The first occasion was in the town square of Lille. He was sputtering about some unknown words. Really: just jibberish, in English. He does not speak French. He would approach some people in the square, ask them for something, and when they didn’t respond or understand, he would instantly walk away.

He dresses with garish colours, and carries only a small pink back-pack, with a goofy-looking smiley face printed on its front. His clothes are worn and the colours, faded.

In Lille, the man was loud. I picked up only some of what he was calling; something about how nobody listens to him, or understands them. He was practically screaming these things, but in such a manner that it was hard to distinguish between the words. They were not slurred; I’m certain he was not drunk. But, I think from his speech, he just did not want to be understood.

Today I am in Amiens. I’ve cycled here – it took me days worth of travel. Sleeping in a tent, buying from Lidl, rationing my food and taking as much as I could in my hefty backpack.

This guy? I’m certain he has no money. And I’m even more certain no one would ever pick him up for hitch-hiking.

And yet, here he is in Amiens – I saw him today.

He was walking through one of the main streets, still talking – as if he hadn’t stopped since Lille. This time, however, he was mumbling only to himself. I recall noticing his accent in Lille, which is when I decided he must be American. Here, I almost doubted my estimation, since I walked up close behind him and still couldn’t understand him.

He was stopping at every bin and searching inside for food – but no luck, so he headed into a McDonald’s. I followed him in, and didn’t catch his words – but the barista at McCafé was in the middle of replying in English: ‘I can’t… But I can give you coffee, maybe…’, she said hesitantly. But he turned without a word and left, catching my eye briefly as he passed me.

I knew him. ‘The American’. But in Lille, I’d seen him from my favourite place – a patch of grass behind some low bushes; I was hard to notice. This, just now, was his first time seeing me. He said nothing and kept walking. I stayed inside and set up my computer at the restaurant.

 

The man, to me, is incomprehensible. What on Earth is he doing in Northern France? Speaking exclusively English? I can tell he has been outside for a long time. I can tell, from where I’ve seen him, he must be a traveller. I feel safe declaring him as mad, but I’m not truly sure of that. Has he always muttered and begged like that? Did he live that way before travelling?

I called out to him, ‘American!’ when I first saw him here, but he didn’t hear me – which was probably for the best. When I got up close and heard his mumbling, and spotted him begging, I figured it was best for now if I kept quiet. I almost regret it; maybe he just wants a conversation? I felt sure at the time he would only ask me for money.

Seeing him for the second time is bizarre, the chances of a second encounter seem almost non-existent. I expect to be in Amiens for one more day, then I’ll cycle on towards Paris, where I expect to remain for a few weeks.

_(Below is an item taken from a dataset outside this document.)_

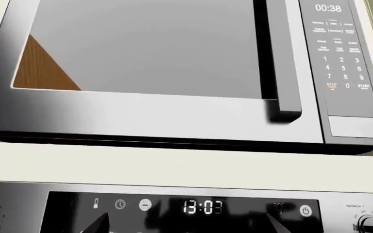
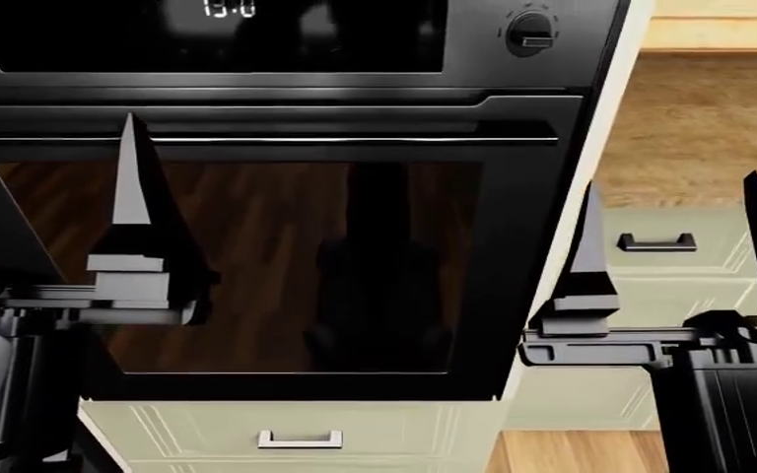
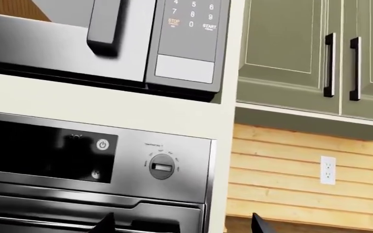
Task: Preheat the oven by turning the temperature knob.
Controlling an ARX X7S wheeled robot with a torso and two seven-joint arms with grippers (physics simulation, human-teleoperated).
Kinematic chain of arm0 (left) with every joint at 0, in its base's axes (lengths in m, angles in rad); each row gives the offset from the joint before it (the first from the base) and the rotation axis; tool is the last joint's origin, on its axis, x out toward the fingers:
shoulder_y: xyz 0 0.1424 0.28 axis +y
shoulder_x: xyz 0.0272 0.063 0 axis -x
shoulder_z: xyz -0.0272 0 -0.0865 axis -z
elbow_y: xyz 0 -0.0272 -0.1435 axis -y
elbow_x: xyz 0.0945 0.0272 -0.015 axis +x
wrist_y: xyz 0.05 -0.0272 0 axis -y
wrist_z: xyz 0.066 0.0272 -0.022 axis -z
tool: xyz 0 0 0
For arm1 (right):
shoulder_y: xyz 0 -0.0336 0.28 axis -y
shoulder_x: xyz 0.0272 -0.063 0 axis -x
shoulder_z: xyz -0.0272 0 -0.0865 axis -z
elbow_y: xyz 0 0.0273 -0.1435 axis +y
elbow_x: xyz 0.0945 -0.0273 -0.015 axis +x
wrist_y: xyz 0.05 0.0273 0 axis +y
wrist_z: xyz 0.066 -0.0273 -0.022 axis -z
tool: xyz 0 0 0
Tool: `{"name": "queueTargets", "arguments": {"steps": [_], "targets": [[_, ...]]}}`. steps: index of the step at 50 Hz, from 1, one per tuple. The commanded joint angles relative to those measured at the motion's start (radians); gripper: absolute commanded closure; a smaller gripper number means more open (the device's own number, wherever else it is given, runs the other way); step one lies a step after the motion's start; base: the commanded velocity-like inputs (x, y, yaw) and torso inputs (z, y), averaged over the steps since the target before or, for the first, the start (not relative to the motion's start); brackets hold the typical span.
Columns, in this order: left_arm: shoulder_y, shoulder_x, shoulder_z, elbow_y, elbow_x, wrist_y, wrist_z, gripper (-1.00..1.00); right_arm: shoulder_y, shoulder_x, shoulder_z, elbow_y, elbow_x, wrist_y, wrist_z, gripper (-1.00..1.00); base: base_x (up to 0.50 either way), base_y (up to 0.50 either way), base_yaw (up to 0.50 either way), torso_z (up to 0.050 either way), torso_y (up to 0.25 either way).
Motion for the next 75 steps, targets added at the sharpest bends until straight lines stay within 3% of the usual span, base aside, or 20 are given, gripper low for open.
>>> {"name": "queueTargets", "arguments": {"steps": [1,26,31,35,40,44,48,55,61,68,75], "targets": [[-0.006,-0.013,0.019,-0.006,0.001,0.013,-0.013,-1.00,-0.006,0.003,0.002,0.005,-0.003,-0.003,-0.004,-1.00,0.18,0.00,0.00,0.000,0.000],[-0.013,-0.028,0.042,-0.019,0.000,0.039,-0.024,-1.00,-0.013,0.010,0.048,0.015,0.024,0.033,0.007,-1.00,0.08,0.00,0.00,0.000,0.000],[-0.011,-0.030,0.048,-0.021,0.003,0.045,-0.025,-1.00,0.045,0.004,0.048,-0.011,0.057,0.134,-0.001,-1.00,0.00,0.00,0.00,0.000,0.000],[-0.021,-0.031,0.054,-0.019,0.001,0.038,-0.029,-1.00,0.342,0.007,-0.191,-0.014,0.122,0.135,-0.016,-1.00,0.00,0.00,0.00,0.000,0.000],[-0.022,-0.029,0.064,-0.023,0.008,0.043,-0.027,-1.00,0.912,-0.072,-0.705,-0.014,0.289,0.013,-0.008,-1.00,0.00,0.00,0.00,0.000,0.000],[-0.014,-0.025,0.071,-0.037,0.019,0.060,-0.017,-1.00,0.917,-0.054,-0.526,-0.014,0.480,0.172,-0.107,-1.00,0.00,0.00,0.00,0.000,0.000],[-0.007,-0.025,0.073,-0.045,0.022,0.071,-0.011,-1.00,0.916,-0.007,-0.257,-0.014,0.699,0.368,-0.183,-1.00,0.00,0.00,0.00,0.000,0.000],[0.003,-0.025,0.071,-0.057,0.025,0.089,-0.007,-1.00,0.797,0.000,0.249,-0.014,1.078,0.725,-0.133,-1.00,0.00,0.00,0.00,0.000,0.000],[0.005,-0.021,0.073,-0.071,0.026,0.101,0.001,-1.00,0.902,-0.058,0.263,0.041,1.267,0.885,-0.070,-1.00,0.00,0.00,0.00,0.000,0.000],[0.002,-0.019,0.077,-0.080,0.025,0.107,0.007,-1.00,0.915,-0.140,0.322,0.103,1.463,1.035,0.032,-1.00,0.00,0.00,0.00,0.000,0.000],[-0.025,-0.016,0.086,-0.078,0.018,0.087,0.005,-1.00,0.917,-0.205,0.353,0.203,1.537,1.220,0.034,-1.00,0.00,0.00,0.00,0.000,0.000]]}}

Another encounter with him might as well be impossible. Therefore, if chance does bring me to him again, I vow that we will speak. Yet I know with good certainty now that this will never happen. No, I think we will never meet again, and he will always remain an enigma.

The American. A broke, and broken, traveller. A small bag, friendly clothes and not so friendly a tongue. Reliant on English and, not generosity – but guilt. Goodbye, American. I hope I will never again see you on the street. I hope, even more, I will never see you, in the mirror.